* Exercise requirements
Copy out every line holding the string "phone" from the records below.

* Data

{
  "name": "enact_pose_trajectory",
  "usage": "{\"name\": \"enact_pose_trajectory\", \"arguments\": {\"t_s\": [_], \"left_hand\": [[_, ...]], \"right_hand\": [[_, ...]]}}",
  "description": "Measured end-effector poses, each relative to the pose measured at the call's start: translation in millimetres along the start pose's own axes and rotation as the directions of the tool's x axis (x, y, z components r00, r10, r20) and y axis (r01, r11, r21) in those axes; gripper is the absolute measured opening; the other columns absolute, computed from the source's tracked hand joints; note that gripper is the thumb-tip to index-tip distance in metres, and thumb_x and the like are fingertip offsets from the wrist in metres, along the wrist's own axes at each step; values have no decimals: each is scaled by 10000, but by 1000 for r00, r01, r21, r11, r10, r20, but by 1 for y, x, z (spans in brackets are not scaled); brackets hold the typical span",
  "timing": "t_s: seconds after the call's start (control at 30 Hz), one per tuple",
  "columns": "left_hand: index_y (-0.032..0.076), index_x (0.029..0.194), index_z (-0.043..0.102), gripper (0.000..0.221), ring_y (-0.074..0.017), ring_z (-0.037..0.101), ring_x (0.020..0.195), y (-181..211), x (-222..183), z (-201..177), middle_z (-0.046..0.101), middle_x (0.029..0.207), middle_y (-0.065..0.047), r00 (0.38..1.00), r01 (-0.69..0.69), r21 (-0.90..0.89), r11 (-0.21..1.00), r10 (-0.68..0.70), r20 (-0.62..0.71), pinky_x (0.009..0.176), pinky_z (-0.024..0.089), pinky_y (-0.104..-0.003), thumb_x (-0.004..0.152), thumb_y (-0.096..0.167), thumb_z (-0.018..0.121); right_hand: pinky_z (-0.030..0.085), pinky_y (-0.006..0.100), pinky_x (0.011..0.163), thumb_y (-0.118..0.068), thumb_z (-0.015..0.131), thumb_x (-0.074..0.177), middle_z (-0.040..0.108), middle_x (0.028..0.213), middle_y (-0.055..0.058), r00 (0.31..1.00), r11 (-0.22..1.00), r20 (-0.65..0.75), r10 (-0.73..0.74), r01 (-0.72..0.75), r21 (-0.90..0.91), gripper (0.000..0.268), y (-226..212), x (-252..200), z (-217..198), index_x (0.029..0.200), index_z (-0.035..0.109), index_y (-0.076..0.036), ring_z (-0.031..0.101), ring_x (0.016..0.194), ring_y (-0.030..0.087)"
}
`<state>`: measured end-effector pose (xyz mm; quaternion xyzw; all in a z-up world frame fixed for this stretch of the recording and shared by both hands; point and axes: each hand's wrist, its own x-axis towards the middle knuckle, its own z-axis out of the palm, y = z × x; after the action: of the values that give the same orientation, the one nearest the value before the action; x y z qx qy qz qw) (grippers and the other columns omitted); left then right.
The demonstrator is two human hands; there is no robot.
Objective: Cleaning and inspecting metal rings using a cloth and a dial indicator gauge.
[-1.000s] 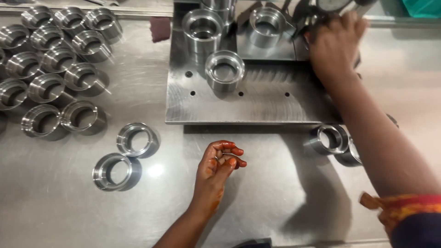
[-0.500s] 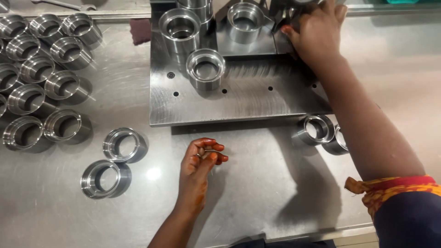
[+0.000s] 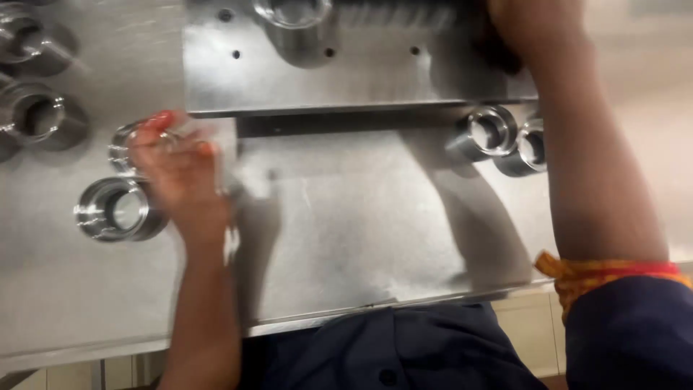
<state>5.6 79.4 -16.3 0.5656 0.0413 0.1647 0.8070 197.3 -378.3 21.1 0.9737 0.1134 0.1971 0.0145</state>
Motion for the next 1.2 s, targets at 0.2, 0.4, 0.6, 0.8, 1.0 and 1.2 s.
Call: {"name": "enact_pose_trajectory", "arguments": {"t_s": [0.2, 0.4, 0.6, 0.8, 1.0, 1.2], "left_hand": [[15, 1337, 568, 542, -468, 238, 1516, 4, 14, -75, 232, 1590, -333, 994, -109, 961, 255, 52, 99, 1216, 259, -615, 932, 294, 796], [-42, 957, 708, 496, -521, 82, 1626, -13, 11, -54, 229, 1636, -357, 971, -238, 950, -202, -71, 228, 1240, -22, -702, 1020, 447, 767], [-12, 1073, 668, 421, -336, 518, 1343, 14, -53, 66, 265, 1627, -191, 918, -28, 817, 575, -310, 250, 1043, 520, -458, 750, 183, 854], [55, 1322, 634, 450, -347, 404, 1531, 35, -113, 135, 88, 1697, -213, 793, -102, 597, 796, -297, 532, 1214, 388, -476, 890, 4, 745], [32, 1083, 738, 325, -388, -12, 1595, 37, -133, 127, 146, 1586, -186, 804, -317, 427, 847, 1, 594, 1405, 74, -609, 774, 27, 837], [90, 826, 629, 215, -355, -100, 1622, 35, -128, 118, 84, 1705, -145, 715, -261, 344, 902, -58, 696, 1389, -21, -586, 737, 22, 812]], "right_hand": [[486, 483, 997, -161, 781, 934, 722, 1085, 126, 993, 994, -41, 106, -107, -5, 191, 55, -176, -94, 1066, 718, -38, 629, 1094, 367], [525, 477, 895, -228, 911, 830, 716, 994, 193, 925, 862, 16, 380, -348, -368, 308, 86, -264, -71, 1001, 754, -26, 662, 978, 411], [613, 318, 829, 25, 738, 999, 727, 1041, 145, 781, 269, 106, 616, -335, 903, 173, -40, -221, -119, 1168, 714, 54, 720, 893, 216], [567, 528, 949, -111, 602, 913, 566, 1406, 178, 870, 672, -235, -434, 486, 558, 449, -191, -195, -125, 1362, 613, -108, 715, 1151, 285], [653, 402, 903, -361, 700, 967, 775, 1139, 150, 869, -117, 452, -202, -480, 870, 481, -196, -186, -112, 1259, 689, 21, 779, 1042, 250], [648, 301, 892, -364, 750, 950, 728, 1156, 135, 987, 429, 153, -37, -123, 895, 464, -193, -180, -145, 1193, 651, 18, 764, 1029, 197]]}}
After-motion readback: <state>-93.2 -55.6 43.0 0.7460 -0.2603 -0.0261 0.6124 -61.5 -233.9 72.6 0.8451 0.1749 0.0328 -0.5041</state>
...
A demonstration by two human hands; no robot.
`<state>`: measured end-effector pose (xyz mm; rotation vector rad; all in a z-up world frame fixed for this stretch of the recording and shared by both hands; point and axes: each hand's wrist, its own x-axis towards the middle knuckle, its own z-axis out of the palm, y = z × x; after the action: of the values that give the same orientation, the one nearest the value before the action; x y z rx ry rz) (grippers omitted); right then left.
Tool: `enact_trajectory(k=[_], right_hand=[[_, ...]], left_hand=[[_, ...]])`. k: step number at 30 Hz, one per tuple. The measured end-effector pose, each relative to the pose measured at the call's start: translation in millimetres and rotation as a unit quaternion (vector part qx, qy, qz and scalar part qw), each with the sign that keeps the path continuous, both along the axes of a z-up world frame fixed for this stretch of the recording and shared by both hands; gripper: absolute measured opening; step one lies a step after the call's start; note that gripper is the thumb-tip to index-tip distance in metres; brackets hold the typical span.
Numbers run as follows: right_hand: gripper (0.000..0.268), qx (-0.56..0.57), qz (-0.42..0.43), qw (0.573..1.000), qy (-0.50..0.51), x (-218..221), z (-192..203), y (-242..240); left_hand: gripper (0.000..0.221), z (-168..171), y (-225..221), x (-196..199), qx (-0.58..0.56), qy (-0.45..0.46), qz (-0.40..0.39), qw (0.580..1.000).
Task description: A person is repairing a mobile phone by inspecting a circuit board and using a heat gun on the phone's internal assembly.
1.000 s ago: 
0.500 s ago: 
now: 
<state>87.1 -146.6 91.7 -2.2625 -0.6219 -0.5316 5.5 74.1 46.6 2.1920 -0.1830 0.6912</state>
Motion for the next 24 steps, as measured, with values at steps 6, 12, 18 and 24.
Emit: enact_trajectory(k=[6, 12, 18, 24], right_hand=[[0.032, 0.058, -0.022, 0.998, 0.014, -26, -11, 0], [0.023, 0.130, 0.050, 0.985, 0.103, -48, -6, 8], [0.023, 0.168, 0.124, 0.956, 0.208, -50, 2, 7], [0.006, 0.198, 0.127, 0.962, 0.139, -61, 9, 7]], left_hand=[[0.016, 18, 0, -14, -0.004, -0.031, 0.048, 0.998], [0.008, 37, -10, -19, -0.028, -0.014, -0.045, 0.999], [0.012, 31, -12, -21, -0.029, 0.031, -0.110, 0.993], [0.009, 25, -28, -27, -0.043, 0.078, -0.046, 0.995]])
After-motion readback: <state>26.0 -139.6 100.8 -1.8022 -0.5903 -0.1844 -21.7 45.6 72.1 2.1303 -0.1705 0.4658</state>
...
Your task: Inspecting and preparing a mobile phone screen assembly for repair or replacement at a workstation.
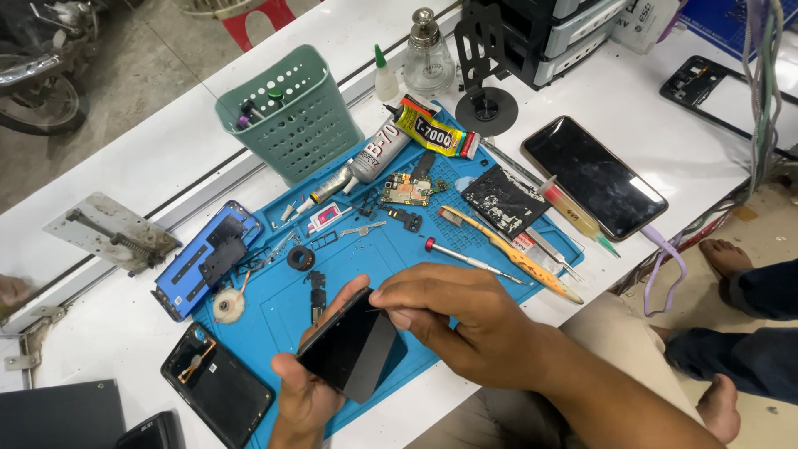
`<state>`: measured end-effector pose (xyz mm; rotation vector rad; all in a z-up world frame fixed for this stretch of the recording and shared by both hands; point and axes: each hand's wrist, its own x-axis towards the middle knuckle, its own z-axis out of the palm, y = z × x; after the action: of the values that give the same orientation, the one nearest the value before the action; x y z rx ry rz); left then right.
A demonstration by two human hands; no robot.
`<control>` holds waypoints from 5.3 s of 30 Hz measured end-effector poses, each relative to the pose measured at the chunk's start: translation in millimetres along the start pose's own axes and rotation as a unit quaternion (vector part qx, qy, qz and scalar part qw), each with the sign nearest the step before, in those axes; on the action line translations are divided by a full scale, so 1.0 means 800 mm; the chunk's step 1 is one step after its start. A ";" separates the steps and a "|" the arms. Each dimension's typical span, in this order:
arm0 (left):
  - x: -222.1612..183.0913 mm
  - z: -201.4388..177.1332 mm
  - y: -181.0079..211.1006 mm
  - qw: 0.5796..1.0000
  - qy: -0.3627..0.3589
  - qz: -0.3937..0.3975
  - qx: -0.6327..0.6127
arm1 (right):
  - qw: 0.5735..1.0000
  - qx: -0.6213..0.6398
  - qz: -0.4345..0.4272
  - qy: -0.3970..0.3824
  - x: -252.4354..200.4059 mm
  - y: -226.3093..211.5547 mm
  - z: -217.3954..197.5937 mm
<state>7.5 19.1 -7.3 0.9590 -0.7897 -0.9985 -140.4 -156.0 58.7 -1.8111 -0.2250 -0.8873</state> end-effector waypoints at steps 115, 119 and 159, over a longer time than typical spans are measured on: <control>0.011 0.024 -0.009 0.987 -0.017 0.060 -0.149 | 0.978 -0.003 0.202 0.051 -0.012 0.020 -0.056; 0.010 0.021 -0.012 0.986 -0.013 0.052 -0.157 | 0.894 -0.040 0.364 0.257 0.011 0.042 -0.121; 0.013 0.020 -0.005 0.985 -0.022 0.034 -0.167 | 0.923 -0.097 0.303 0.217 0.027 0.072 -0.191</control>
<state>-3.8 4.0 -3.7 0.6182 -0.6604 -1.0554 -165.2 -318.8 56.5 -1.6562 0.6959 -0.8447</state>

* Your response
Task description: A person is repairing a mobile phone by inspecting a circuit board and using a heat gun on the phone's internal assembly.
Your task: Inspecting and preparing a mobile phone screen assembly for repair or replacement at a workstation.

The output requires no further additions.